My last post looked at Bultmann’s insights into the synoptic portrayal of the baptism of Jesus. This post looks at some disturbing and depressing reasons why at least two modern scholars appear to have rejected Bultmann’s findings. Disturbing and depressing because their reasons have nothing to do with the detail of Bultmann’s arguments. Bultmann is rejected because he came to the “wrong conclusion” and so ideological or sociological reasons are brought in to explain his “wrong conclusion”. Bultmann’s “wrong conclusion” was that too much of the Gospel narrative about Jesus was explained as Hellenistic (Greek) in origin and failed to make Jesus “Jewish enough”; in fact he concluded the Gospels did not allow us to learn much about the “real Jesus” at all.

I don’t know the field well enough to generalize but two scholars (among several) do stand out from my readings for having made particularly — I don’t know if the word “anti-intellectual” is too strong — anti-intellectual(?) rejections of Bultmann’s arguments.

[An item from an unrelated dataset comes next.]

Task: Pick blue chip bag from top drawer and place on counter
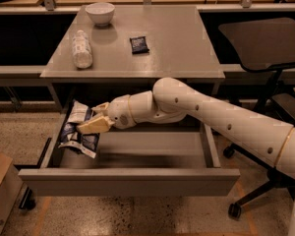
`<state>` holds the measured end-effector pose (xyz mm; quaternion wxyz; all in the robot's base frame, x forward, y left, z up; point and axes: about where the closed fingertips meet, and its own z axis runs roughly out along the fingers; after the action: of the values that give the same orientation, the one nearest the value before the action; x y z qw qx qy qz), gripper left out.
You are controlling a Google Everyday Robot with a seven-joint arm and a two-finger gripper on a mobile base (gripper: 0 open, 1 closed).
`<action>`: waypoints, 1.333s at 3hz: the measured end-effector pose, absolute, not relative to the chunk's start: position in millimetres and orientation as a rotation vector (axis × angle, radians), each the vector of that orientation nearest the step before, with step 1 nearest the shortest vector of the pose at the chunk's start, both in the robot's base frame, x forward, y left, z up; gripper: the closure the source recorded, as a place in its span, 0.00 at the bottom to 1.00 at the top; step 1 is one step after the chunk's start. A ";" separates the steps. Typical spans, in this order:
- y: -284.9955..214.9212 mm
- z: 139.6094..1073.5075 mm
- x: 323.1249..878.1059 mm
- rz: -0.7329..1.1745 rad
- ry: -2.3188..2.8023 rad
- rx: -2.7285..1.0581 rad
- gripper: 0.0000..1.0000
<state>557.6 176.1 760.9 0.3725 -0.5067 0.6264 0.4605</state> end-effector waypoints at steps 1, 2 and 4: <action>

I can understand various objections to form criticism myself, but these scholars appear to have dumped the whole bath into the mud-pit.

James Crossley of the University of Sheffield faults Bultmann for failing to open up the application of social sciences to biblical studies and thereby explore the social setting of Christian origins — specifically a Jewish social setting for Jesus.

Bultmann emphasized an existential hermeneutic with theological truth supposedly found in the seemingly transcendent Gospel of John. (p. 4 of Why Christianity Happened)

I address a possible sinister significance of that use of “existential” later.

Crossley avoids blaming Bultmann’s for any personal anti-semitism but he that does not stop him from associating his studies with anti-semitism: Continue reading “Anti-intellectualism(?) in Jesus studies”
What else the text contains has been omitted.